Copy every entry word for word, but skip the pictures.

- - -

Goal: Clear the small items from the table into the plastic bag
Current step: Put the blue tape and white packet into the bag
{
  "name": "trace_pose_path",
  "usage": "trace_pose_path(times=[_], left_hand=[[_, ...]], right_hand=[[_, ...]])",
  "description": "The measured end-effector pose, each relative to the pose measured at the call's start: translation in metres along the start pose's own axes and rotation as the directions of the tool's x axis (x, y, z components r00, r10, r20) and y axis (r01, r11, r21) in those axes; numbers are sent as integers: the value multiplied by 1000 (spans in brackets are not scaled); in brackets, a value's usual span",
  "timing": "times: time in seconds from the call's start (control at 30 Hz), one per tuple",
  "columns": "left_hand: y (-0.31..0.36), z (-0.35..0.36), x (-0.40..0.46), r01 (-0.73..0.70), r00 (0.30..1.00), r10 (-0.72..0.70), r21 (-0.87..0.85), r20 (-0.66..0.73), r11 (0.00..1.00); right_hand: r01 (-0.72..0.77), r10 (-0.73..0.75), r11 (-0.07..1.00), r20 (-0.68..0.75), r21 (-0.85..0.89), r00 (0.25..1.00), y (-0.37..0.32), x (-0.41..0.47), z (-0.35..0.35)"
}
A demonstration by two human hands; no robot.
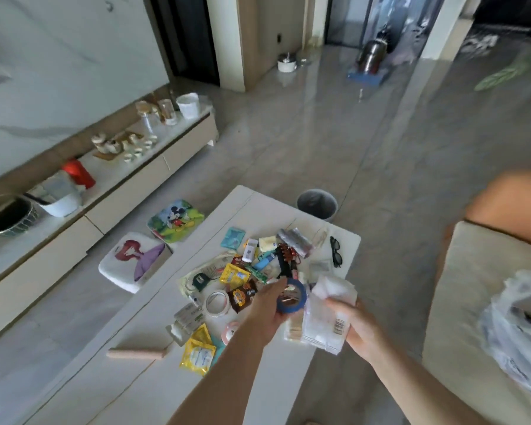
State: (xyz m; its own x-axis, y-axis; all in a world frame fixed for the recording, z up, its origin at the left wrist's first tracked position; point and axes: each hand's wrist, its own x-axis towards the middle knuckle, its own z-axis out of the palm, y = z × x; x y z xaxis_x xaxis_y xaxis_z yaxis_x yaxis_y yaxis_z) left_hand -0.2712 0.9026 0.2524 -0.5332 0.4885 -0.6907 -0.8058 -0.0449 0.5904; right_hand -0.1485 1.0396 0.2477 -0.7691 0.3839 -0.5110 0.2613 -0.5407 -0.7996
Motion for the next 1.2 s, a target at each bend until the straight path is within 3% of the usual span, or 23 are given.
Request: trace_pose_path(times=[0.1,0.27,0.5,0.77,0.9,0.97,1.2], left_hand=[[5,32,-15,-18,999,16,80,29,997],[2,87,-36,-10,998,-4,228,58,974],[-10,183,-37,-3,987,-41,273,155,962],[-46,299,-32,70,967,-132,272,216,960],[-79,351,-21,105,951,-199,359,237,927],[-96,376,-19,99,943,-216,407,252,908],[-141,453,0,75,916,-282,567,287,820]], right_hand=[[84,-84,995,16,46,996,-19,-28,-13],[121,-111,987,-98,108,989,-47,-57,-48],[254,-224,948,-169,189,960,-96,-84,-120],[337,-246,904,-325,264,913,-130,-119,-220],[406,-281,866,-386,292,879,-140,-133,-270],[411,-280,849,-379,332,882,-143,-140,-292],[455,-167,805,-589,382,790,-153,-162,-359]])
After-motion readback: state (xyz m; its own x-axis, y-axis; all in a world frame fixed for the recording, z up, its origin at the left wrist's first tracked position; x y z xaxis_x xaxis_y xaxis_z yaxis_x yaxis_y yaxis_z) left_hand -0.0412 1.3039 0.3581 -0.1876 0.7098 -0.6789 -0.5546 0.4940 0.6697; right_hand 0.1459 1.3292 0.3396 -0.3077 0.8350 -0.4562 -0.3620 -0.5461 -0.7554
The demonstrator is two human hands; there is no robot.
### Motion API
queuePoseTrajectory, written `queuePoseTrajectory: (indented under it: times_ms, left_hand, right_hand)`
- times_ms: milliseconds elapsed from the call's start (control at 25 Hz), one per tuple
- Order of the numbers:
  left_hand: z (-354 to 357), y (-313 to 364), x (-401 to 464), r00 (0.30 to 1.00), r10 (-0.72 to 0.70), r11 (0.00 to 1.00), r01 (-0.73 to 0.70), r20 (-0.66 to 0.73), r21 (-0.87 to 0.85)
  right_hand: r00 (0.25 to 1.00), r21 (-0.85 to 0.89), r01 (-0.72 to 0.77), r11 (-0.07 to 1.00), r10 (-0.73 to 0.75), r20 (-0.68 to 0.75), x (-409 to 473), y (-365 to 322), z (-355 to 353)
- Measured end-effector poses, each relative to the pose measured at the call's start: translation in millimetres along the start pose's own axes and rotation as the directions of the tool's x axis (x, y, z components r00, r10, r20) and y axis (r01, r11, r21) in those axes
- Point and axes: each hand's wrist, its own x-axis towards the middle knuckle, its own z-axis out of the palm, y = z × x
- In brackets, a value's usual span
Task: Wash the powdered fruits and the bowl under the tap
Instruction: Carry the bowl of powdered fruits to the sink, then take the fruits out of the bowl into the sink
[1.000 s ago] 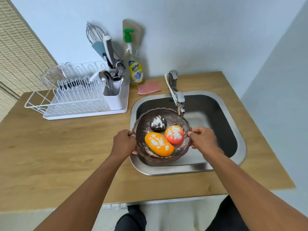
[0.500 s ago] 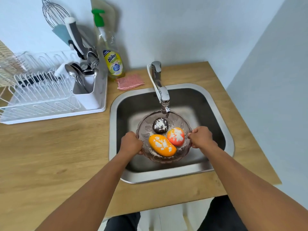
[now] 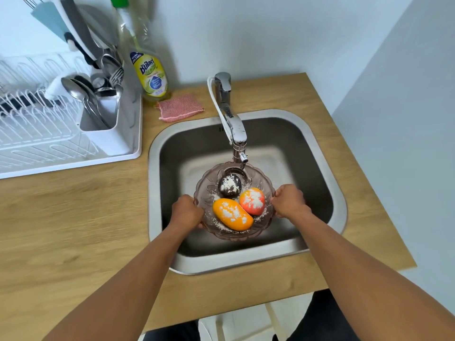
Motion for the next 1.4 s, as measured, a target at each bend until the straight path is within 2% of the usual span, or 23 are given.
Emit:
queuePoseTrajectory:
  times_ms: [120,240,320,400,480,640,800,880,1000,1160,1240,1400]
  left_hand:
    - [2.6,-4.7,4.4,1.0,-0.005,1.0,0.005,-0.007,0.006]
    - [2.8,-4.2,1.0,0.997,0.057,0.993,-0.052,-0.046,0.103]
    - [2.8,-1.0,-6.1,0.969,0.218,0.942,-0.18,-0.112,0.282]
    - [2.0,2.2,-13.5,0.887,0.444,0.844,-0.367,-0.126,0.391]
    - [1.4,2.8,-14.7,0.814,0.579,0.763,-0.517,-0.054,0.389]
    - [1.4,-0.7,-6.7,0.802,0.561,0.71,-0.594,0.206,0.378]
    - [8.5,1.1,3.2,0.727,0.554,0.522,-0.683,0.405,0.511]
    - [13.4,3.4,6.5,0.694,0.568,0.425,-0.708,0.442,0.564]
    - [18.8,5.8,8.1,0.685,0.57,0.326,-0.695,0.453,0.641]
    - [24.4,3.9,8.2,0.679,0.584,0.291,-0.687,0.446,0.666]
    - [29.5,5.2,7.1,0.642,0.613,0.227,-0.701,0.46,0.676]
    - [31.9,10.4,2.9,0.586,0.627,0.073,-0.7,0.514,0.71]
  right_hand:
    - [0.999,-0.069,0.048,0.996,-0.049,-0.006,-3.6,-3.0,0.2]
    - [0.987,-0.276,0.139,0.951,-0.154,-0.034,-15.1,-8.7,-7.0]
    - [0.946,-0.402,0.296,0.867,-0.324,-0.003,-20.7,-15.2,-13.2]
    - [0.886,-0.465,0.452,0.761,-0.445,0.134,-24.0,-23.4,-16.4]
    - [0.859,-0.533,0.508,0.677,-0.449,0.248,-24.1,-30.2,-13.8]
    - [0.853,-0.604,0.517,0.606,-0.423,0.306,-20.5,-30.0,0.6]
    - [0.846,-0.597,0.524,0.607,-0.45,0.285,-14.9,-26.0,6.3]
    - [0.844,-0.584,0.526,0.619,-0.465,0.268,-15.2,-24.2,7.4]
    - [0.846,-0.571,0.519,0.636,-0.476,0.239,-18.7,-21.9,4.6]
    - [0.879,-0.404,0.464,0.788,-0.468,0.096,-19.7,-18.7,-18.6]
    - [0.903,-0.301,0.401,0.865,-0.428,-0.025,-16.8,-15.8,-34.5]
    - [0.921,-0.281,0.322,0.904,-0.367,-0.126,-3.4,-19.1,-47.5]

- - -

SOLUTION FOR THIS TASK>
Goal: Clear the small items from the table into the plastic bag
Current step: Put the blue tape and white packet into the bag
{
  "name": "trace_pose_path",
  "usage": "trace_pose_path(times=[_], left_hand=[[_, ...]], right_hand=[[_, ...]])",
  "description": "The measured end-effector pose, each relative to the pose measured at the call's start: translation in metres along the start pose's own axes and rotation as the directions of the tool's x axis (x, y, z components r00, r10, r20) and y axis (r01, r11, r21) in those axes; numbers are sent as integers: the value multiplied by 1000 (spans in brackets are not scaled); in brackets, a value's usual span",
  "timing": "times: time in seconds from the call's start (control at 30 Hz), one per tuple",
  "columns": "left_hand: y (-0.31..0.36), z (-0.35..0.36), x (-0.40..0.46), r01 (-0.73..0.70), r00 (0.30..1.00), r10 (-0.72..0.70), r21 (-0.87..0.85), r20 (-0.66..0.73), r11 (0.00..1.00); right_hand: r01 (-0.72..0.77), r10 (-0.73..0.75), r11 (-0.07..1.00), r20 (-0.68..0.75), r21 (-0.85..0.89), r00 (0.25..1.00), y (-0.37..0.32), x (-0.41..0.47), z (-0.35..0.35)"
}
A demonstration by two human hands; no robot.
State: (xyz m; its own x-axis, y-axis; all in a world frame fixed for the recording, z up, its origin at the left wrist's first tracked position; point and axes: each hand's wrist, its own x-axis towards the middle knuckle, its own z-axis out of the palm, y = z × x; x y z xaxis_x xaxis_y xaxis_z yaxis_x yaxis_y yaxis_z) left_hand -0.2712 0.9026 0.2524 -0.5332 0.4885 -0.6907 -0.8058 -0.0449 0.5904; right_hand -0.1485 1.0396 0.2477 -0.7691 0.3839 -0.5110 0.2613 -0.5407 -0.7996
Motion for the next 1.2 s, a target at each bend until the straight path is within 3% of the usual span, or 23 are given.
Request: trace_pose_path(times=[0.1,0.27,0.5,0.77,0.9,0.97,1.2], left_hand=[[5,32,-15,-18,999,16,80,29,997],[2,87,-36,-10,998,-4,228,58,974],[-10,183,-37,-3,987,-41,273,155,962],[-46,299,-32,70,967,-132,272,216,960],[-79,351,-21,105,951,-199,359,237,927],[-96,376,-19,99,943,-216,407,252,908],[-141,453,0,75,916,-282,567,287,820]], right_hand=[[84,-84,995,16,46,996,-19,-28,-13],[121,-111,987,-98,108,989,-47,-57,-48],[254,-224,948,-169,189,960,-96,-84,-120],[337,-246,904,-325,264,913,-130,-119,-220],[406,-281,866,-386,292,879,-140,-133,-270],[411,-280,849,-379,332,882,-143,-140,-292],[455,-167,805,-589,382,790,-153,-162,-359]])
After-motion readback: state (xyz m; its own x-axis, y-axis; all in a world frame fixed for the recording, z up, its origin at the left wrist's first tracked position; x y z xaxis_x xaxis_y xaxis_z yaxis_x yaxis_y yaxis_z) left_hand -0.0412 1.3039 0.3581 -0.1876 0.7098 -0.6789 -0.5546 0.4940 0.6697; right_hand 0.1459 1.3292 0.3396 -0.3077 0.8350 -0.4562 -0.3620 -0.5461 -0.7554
The demonstrator is two human hands; there is no robot.
### Motion API
queuePoseTrajectory, written `queuePoseTrajectory: (indented under it: times_ms, left_hand, right_hand)`
- times_ms: milliseconds elapsed from the call's start (control at 25 Hz), one per tuple
- Order of the numbers:
  left_hand: z (-354 to 357), y (-313 to 364), x (-401 to 464), r00 (0.30 to 1.00), r10 (-0.72 to 0.70), r11 (0.00 to 1.00), r01 (-0.73 to 0.70), r20 (-0.66 to 0.73), r21 (-0.87 to 0.85)
  right_hand: r00 (0.25 to 1.00), r21 (-0.85 to 0.89), r01 (-0.72 to 0.77), r11 (-0.07 to 1.00), r10 (-0.73 to 0.75), r20 (-0.68 to 0.75), x (-409 to 473), y (-365 to 322), z (-355 to 353)
- Measured end-effector poses, each relative to the pose measured at the call's start: translation in millimetres along the start pose's own axes and rotation as the directions of the tool's x axis (x, y, z components r00, r10, r20) and y axis (r01, r11, r21) in those axes
- Point and axes: each hand's wrist, its own x-axis towards the middle knuckle, its own z-axis out of the palm, y = z × x
- In brackets, a value's usual span
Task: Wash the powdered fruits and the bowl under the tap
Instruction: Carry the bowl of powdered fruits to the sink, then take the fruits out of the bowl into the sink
[1.000 s ago] 
[0.500 s ago] 
[now] 
Motion for the next 1.4 s, as measured, a target at each bend until the straight path is within 2% of the usual span, or 23 are given.
Emit:
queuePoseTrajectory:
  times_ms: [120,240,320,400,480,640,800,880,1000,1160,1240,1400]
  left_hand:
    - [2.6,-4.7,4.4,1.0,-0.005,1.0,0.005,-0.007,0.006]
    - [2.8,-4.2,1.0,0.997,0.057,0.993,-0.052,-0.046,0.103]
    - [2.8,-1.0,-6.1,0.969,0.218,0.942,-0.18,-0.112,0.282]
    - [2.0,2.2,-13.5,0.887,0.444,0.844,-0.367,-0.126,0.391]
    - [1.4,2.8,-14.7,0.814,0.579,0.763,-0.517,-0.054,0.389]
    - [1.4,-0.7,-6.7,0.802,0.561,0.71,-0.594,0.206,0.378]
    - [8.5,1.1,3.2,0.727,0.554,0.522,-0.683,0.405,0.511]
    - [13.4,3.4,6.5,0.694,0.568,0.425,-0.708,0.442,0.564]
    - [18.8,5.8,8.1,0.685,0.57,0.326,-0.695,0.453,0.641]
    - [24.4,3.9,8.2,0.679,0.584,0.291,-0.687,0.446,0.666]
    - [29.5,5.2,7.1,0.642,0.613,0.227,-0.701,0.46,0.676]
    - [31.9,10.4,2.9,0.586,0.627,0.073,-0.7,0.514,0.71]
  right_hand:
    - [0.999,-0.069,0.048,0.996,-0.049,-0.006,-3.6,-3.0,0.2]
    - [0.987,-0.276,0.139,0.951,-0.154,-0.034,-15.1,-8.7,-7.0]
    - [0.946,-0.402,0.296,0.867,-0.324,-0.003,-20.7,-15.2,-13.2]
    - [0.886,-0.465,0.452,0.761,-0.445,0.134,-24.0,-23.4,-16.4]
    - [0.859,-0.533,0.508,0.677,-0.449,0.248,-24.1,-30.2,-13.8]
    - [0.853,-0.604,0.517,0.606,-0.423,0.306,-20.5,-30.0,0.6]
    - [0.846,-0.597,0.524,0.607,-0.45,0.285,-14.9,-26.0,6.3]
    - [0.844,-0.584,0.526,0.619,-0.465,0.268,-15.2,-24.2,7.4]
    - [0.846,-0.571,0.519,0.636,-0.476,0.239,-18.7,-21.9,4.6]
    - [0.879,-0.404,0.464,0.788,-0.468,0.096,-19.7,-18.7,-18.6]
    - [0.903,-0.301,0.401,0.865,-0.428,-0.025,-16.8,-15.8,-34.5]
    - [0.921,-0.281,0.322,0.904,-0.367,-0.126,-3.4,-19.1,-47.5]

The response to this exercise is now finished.